■ WORK INSTRUCTION ■
Check each line of the data below for the string "stays", then report how many lines have it and nothing else.

■ Data excerpts ■
%%

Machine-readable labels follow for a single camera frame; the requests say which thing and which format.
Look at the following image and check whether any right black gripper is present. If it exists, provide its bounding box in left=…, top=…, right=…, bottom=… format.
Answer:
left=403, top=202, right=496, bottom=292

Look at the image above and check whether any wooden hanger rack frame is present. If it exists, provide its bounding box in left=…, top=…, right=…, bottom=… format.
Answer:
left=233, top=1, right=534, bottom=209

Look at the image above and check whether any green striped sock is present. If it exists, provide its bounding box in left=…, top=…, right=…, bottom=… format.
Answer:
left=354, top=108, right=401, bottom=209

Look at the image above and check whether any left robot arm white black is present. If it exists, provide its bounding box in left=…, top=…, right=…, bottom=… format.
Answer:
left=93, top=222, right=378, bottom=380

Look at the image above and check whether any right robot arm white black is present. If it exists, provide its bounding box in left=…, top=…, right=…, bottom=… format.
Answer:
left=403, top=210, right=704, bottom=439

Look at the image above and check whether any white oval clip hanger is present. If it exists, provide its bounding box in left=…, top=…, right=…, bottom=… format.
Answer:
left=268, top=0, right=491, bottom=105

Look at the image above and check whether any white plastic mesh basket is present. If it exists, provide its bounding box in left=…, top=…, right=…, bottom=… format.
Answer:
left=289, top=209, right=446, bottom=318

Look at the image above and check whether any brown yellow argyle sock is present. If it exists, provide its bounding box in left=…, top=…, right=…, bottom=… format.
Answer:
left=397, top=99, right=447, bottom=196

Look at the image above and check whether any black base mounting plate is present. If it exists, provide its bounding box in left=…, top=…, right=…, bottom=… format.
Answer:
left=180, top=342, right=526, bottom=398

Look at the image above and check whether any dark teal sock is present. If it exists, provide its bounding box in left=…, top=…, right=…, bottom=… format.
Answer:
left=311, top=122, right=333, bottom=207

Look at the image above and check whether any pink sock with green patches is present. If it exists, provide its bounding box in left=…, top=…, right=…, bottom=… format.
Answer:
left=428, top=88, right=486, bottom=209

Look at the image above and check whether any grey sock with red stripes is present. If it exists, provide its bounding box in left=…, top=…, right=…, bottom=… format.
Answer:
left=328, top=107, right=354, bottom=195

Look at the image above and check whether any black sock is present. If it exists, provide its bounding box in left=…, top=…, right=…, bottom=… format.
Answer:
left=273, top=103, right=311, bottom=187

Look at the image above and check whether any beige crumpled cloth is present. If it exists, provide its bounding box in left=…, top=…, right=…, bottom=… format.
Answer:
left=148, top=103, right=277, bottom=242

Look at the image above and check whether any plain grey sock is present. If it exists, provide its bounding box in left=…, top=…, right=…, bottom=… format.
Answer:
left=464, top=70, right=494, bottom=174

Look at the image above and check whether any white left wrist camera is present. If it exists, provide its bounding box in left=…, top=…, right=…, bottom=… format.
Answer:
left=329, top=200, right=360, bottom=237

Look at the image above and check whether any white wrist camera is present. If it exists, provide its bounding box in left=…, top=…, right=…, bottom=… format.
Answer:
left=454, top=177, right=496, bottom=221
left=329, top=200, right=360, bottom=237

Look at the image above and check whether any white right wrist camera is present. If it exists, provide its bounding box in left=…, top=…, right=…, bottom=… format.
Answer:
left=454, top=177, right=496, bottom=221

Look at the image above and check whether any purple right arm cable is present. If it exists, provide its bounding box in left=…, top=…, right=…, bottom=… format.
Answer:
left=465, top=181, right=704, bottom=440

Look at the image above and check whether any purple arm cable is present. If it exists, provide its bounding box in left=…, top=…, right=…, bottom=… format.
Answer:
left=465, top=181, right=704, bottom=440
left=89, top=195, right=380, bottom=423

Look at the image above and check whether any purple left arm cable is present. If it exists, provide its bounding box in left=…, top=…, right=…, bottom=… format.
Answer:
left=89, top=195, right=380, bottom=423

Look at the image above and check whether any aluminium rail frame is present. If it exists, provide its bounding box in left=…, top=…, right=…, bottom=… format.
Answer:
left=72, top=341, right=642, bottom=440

%%
%%

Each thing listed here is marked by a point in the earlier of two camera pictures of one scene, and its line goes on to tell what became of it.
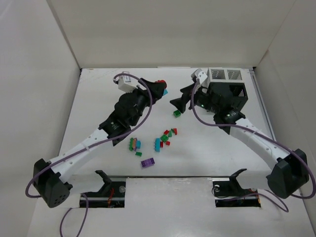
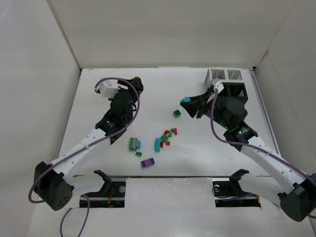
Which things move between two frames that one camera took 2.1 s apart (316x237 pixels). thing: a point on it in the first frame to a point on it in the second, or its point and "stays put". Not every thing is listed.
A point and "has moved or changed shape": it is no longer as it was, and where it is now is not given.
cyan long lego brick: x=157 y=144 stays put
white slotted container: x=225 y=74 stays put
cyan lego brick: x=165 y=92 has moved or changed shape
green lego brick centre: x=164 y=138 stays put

%%

■ SOLUTION FOR THIS PROBLEM ■
4